Today is Monday, May 28, the 148th day of 2018. There are 217 days left in the year. This is the Memorial Day observance.
Today’s Highlight in History:
On May 28, 1918, American troops fought their first major battle during World War I as they launched an offensive against the German-held French village of Cantigny; the Americans succeeded in capturing the village.
On this date:
1533: The Archbishop of Canterbury, Thomas Cranmer, declared the marriage of England’s King Henry VIII to Anne Boleyn valid.
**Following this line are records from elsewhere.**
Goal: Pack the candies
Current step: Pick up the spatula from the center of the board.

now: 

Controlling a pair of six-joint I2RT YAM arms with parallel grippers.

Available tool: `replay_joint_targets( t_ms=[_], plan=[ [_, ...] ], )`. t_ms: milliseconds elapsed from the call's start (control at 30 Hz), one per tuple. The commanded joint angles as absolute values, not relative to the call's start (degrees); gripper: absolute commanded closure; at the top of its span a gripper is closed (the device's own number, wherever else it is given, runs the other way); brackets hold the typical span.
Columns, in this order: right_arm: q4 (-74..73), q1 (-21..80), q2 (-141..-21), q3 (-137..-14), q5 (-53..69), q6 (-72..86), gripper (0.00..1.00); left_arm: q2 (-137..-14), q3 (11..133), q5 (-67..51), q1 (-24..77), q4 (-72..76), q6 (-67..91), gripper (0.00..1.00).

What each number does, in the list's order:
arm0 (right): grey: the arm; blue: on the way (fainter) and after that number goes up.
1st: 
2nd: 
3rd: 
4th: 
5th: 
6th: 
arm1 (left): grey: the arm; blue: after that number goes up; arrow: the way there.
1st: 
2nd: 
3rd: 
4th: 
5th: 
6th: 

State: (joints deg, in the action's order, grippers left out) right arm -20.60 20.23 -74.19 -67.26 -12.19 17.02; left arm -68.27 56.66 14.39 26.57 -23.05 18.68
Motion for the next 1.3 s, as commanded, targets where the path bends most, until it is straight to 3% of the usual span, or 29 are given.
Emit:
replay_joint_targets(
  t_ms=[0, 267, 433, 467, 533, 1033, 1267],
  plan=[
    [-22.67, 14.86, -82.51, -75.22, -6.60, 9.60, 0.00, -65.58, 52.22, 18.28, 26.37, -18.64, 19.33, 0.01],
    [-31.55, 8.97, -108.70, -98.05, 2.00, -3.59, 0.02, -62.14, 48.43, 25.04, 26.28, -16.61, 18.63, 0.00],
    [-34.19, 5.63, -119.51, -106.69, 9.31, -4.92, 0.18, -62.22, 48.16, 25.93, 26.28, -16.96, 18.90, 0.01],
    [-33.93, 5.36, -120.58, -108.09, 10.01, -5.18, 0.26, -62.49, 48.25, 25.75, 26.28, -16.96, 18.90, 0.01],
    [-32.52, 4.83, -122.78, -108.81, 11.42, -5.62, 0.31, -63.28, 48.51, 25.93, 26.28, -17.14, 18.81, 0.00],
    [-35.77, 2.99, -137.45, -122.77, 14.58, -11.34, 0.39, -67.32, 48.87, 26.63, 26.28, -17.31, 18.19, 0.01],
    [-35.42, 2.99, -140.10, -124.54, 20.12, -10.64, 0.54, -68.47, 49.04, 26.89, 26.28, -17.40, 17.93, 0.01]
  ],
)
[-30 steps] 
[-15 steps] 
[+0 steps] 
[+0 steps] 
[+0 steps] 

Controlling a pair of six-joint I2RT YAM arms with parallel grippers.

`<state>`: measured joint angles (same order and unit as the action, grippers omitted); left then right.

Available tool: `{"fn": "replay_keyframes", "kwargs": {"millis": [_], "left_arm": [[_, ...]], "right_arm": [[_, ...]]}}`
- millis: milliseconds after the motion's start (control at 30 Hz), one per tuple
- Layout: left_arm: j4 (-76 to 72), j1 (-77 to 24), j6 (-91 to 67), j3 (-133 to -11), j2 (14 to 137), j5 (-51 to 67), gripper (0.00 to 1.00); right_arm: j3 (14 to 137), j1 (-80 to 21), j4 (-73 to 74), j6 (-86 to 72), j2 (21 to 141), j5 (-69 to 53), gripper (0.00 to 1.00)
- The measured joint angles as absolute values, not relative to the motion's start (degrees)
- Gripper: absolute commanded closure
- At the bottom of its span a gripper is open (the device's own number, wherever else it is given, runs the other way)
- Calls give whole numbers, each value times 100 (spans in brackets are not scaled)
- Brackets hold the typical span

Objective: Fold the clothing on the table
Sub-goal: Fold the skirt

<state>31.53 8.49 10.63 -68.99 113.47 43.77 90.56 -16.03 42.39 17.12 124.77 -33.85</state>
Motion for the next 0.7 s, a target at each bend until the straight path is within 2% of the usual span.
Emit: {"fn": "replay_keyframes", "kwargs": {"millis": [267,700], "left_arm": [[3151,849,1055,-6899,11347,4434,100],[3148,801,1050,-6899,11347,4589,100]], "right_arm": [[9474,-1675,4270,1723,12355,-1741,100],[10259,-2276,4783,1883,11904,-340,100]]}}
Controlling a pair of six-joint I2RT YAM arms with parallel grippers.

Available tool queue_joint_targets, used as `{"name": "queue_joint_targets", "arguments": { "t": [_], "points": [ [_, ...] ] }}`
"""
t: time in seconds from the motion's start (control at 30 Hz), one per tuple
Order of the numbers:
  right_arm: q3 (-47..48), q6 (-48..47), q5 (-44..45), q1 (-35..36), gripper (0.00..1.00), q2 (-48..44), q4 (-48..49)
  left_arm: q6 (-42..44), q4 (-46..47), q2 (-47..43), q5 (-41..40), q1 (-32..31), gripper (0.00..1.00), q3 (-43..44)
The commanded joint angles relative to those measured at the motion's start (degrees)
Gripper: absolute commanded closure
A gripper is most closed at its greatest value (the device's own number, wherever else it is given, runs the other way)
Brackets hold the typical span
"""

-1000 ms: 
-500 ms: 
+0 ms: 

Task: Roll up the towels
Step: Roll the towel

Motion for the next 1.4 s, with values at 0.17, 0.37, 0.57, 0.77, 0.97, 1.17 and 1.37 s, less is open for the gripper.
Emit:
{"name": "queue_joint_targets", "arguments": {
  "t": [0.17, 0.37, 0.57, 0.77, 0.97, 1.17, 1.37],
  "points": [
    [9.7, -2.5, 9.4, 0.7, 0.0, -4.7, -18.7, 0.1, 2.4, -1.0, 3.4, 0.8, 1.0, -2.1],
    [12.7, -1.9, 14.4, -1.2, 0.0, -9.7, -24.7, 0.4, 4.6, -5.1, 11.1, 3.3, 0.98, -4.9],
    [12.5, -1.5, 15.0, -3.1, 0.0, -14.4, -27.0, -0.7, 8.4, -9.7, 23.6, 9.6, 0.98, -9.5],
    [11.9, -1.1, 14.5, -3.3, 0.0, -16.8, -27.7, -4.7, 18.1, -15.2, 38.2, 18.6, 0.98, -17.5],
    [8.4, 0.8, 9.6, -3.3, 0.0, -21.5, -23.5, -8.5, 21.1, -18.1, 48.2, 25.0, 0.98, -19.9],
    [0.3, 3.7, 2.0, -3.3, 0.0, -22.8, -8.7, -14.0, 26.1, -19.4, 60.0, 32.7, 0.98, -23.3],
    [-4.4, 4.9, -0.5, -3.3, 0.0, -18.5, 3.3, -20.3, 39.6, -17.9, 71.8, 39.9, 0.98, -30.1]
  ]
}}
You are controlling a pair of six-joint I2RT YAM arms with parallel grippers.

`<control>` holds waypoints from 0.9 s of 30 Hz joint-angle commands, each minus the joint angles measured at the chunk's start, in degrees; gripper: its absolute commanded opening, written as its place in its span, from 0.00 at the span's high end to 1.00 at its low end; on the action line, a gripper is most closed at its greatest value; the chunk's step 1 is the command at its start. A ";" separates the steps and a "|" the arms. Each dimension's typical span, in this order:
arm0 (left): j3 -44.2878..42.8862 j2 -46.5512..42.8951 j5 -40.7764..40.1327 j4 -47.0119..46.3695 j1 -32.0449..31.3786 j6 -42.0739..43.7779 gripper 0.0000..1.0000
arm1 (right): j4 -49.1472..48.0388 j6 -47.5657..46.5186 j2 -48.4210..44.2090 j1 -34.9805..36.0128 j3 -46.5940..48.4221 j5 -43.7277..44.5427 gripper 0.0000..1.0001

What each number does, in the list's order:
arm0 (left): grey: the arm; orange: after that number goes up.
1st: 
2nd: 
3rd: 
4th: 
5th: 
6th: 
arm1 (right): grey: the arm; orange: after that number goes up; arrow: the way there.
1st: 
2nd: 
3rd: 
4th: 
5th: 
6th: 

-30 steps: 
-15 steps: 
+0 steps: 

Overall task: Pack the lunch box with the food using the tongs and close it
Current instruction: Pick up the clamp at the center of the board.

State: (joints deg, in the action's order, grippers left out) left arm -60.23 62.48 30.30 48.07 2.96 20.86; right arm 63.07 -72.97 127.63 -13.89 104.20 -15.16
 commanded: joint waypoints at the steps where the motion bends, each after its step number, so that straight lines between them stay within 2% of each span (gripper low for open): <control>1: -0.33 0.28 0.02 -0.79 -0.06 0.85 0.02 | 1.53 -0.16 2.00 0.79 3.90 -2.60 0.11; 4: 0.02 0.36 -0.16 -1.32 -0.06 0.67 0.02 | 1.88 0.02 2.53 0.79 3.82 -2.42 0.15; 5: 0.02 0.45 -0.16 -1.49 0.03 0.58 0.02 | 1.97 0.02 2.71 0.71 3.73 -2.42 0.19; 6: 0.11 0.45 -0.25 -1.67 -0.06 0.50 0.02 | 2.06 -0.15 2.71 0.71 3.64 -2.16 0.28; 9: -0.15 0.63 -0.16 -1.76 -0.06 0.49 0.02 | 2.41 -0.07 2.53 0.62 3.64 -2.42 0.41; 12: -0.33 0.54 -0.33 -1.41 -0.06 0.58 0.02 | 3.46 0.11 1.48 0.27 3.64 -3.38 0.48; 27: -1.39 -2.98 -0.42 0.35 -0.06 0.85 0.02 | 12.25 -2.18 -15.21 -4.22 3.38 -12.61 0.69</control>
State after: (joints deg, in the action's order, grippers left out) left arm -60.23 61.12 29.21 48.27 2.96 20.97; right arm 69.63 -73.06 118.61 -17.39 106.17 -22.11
1892: The Sierra Club was organized in San Francisco.
1912: The Senate Commerce Committee issued its report on the Titanic disaster that cited a “state of absolute unpreparedness,” improperly tested safety equipment and an “indifference to danger” as some of the causes of an “unnecessary tragedy.”
1929: The first all-color talking picture, “On with the Show!” produced by Warner Bros., opened in New York.
1934: The Dionne quintuplets — Annette, Cecile, Emilie, Marie and Yvonne — were born to Elzire Dionne at the family farm in Ontario, Canada.
1937: President Franklin D. Roosevelt pushed a button in Washington signaling that vehicular traffic could begin crossing the just-opened Golden Gate Bridge in California. Neville Chamberlain became prime minister of Britain. In Nazi Germany, Volkswagen was founded by the German Labour Front.
1940: During World War II, the Belgian army surrendered to invading German forces.
1957: National League owners gave permission for the Brooklyn Dodgers and New York Giants to move to Los Angeles and San Francisco.
1968: “Creedence Clearwater Revival,” the band’s debut album, was released by Fantasy Records.
1977: 165 people were killed when fire raced through the Beverly Hills Supper Club in Southgate, Kentucky.
1987: To the embarrassment of Soviet officials, Mathias Rust, a young West German pilot, landed a private plane in Moscow’s Red Square without authorization. (Rust was freed by the Soviets the following year.)
1998: Comic actor Phil Hartman, 49, of “Saturday Night Live” and “NewsRadio” fame was shot to death at his home in Encino, California, by his wife, Brynn, who then killed herself.